I'd recommend Transhuman Space for a good rpg-oriented discussion of all the ideas in this thread. And The Starflight Handbook by Mallove and Matloff offers a more rigorous look at this subject.

 

thanx heaps,

 

DGv3.0

[Dr. Anomaly]

Re: 2 more questions

 

The cross section of a reaction is an expression of the probability that the particles participating in the event will engage in a particular physical or nuclear reaction.

 

In other words, the higher the cross section the more likely it is to happen, which generally means the reaction is easier to induce/produce.

 

Sometimes you hear a specific type of cross section listed for a given material -- for example, graphite has a relatively high neutron cross section, meaning it soaks up neutrons handily, which is why it's used in the damper rods in a fission reactor (soak up free-flying neutrons, fewer reactions get triggered).

[DigitalGolem]

Re: 2 more questions

 

Thanks for clarifying that, Dr. A!

[Dr. Anomaly]

Re: 2 more questions

 

Glad to be of service!

[theltemes]

Re: 2 more questions

 

Getting my MS in Nuclear Engineering this spring, thought I'd chime in.

 

You can use pretty much any material you want to for shielding. For gamma rays (from the nucleus) and x-rays (from the electrons of the atom) you want a "High Z" material - basically Tungsten or some other dense material. For neutrons and charged particles you want to use hydrogen for shielding - which one reason most power reactors use either light or heavy water.

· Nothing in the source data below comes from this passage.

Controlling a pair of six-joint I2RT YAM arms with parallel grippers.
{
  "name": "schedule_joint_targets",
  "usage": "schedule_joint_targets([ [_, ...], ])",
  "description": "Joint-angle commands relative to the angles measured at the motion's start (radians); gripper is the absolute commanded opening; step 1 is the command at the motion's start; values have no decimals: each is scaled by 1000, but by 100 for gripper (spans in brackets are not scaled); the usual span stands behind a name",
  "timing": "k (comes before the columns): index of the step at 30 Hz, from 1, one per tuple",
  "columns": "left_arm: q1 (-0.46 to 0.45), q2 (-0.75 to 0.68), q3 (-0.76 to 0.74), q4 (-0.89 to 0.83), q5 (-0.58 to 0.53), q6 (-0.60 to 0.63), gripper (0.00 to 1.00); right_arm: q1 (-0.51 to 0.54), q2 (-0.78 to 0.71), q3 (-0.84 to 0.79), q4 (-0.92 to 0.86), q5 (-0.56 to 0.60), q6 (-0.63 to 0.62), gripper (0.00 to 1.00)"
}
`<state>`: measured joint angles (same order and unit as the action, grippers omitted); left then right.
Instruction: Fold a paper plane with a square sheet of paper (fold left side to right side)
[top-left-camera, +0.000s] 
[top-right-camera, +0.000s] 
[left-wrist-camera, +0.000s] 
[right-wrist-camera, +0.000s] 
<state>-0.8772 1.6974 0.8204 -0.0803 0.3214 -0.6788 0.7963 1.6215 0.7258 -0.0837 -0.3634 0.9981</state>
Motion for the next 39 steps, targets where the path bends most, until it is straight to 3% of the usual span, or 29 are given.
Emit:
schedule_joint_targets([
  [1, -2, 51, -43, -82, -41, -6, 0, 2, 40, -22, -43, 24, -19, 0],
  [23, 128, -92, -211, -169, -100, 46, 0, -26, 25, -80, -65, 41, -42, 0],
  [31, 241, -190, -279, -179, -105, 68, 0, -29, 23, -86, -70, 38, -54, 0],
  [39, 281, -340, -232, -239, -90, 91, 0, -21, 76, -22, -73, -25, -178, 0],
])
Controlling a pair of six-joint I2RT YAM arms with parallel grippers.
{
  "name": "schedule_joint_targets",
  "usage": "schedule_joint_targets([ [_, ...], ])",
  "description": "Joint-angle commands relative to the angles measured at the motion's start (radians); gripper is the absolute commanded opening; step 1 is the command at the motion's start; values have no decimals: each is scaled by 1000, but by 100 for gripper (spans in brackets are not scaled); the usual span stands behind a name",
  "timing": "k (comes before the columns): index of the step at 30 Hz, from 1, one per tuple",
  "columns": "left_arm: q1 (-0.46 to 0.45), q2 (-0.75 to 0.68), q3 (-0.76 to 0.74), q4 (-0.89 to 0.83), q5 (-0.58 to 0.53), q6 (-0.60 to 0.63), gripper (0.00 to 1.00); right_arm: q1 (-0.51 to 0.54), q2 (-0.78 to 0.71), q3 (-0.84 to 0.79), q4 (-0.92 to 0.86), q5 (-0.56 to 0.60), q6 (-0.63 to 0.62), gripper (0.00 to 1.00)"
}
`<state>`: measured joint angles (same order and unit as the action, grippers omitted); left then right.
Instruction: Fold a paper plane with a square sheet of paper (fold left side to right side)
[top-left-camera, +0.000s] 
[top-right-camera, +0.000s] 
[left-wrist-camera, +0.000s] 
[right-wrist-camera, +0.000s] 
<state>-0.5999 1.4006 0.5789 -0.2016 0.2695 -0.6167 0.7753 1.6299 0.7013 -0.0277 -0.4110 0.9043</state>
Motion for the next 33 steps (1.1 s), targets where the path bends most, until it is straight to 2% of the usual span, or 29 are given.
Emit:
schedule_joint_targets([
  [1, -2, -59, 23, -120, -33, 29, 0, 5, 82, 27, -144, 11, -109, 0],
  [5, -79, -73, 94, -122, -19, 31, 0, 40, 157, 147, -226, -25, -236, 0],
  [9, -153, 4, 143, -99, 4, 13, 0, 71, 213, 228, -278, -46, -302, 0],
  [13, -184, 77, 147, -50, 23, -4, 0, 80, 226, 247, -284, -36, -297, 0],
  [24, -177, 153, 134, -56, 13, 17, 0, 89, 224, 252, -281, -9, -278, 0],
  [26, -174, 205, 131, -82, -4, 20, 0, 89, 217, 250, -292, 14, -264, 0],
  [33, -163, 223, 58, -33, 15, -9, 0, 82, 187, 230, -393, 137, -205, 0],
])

Thick shielding is better than thin shielding because of "build-up" flux, basically cascade reactions that happen at the surface being irradiated (thick shields attenuate out the build-up flux).

 

For shielding bases on other planets 2-3 meters of regolith over the habitat should suffice for all but the most intense solar flares (assuming you are basing on the moon or mars).

 

For D-3He reactions, keep in mind that you are making some tritium and neutrons in the D-D side reactions at about 1%-0.1% of the total fusion reaction rate, so there is radiation present.

 

A sufficiently advanced society would probably use 3He-3He fusion exclusively. It produces 2 protons and an atom of regular Helium-4. Proton cycle fusion wouldn't be feasible because it requires a carbon catalyst and produces a lot of gamma radiation, and requires a lot more energy to get going.

 

Another advantage is that 3He from the solar wind is relatively abundant in the first 3 meters of rocky bodies that have no atmosphere. It is also present in Jupiter and Saturn because their gravitational fields are strong enough to retain helium in the atmosphere.

[Dr. Anomaly]

Re: 2 more questions

 

I've heard that any material with a lot of hydrogen in its structure is good for soaking up neutrons, so parafin wax, for example, is a good barrier to neutrons.

[theltemes]

Re: 2 more questions

 

Water and parafin wax are neutron moderators - they slow down the energetic neutrons to room temperature velocities ~2200m/s. To absorb these slow neutrons, you want a material with a high neutron absorption cross-section. Boron has a great absorption cross section at thermal energies and nuclear reactors use a form of borated concrete to increase shielding capability. So a layer of water in front of boron-carbide ceramic should remove most of the neutrons.

 

Keep in mind though, that whenever one deals with free neutrons, whatever you are shielding with will eventually become activated because of the neurtron captures going on in the material. This is a big problem for fission reactors and schemes using Gen. I (D-T, D-D)and Gen. II (D-3He) fusion reactions.